## What is needed:
Among the lines of the entries below, count those containing the word "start" and answer with the number only.

## Material for this exercise:
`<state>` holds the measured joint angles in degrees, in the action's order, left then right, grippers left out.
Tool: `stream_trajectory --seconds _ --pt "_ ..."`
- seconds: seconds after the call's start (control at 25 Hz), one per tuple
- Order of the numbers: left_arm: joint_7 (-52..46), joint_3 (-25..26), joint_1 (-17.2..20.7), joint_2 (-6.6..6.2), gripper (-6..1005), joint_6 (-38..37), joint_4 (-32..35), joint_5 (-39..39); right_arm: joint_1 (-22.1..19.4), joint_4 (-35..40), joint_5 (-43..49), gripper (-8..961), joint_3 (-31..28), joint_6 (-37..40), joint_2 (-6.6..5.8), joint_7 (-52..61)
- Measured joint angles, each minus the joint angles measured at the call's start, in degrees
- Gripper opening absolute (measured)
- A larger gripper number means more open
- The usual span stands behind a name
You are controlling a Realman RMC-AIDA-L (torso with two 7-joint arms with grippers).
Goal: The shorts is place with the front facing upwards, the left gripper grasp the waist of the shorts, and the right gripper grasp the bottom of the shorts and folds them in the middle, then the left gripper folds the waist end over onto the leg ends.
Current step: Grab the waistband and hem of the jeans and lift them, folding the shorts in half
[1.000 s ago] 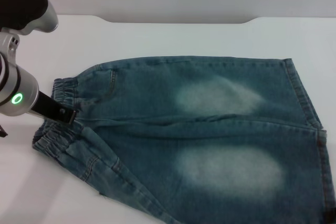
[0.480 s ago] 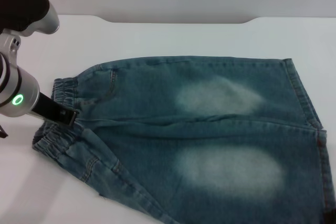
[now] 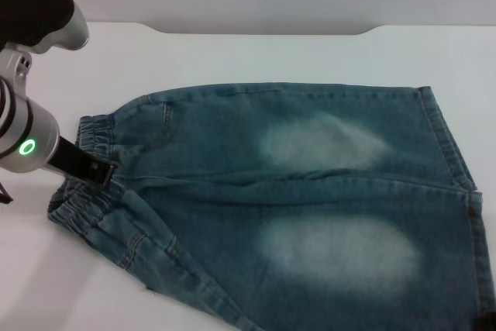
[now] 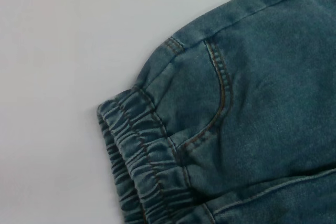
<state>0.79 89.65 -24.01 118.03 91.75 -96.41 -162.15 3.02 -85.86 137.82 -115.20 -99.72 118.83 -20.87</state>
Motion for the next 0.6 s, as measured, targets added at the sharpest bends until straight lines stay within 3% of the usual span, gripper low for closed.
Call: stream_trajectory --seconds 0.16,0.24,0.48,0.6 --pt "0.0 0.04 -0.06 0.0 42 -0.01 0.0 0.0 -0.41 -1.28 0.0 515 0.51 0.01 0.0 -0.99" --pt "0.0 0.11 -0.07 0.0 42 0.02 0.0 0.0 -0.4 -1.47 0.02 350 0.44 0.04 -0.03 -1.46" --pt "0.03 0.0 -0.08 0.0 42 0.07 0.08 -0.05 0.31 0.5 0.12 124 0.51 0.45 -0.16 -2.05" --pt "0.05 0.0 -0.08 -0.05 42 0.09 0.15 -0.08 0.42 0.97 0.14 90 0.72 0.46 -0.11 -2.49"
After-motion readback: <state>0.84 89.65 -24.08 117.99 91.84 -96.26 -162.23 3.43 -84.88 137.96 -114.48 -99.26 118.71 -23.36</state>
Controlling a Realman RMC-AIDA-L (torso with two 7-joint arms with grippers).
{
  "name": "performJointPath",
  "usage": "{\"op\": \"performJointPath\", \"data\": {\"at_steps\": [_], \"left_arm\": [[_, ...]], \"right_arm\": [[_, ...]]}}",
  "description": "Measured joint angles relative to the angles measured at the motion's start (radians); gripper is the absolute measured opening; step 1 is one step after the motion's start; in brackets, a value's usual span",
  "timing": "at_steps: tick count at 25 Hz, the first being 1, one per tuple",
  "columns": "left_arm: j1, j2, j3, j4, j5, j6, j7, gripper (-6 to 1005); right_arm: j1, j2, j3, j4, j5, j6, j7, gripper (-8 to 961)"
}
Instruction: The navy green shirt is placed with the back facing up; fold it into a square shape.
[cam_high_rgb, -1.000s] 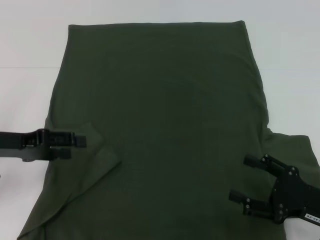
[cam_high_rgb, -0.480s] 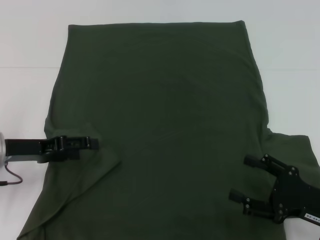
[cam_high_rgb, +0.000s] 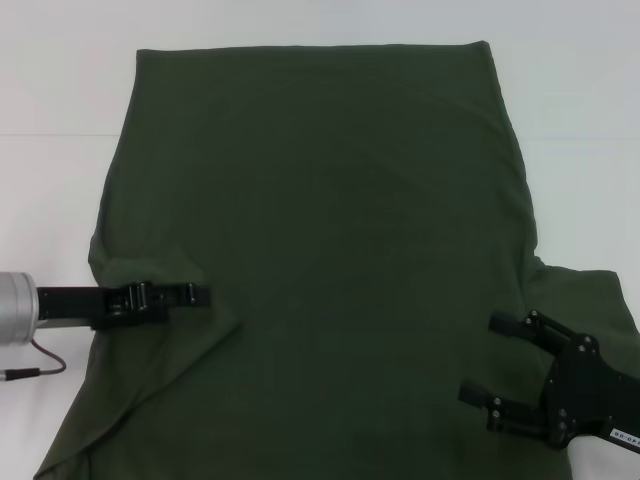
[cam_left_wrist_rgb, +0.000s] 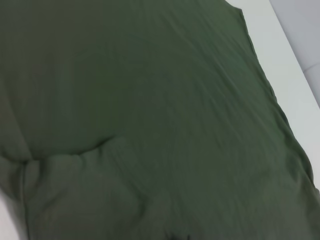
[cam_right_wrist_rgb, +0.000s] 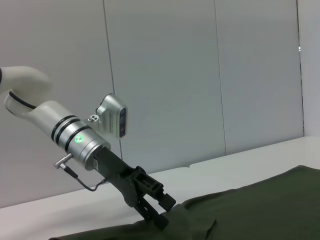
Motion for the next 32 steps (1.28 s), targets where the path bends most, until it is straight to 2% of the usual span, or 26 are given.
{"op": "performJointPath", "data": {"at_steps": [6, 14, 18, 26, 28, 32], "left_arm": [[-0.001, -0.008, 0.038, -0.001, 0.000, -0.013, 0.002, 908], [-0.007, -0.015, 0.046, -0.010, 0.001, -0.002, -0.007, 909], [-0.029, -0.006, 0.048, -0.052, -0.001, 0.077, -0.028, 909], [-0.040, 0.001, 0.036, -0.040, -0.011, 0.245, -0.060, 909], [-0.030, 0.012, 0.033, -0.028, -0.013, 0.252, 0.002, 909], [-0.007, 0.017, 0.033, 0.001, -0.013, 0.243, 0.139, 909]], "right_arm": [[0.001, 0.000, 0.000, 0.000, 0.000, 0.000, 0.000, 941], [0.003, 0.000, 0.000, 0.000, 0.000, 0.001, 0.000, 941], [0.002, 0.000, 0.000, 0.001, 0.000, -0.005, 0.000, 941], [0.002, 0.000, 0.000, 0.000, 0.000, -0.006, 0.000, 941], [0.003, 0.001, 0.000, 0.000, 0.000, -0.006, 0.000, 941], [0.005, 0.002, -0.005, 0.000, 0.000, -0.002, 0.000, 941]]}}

## Task solution:
3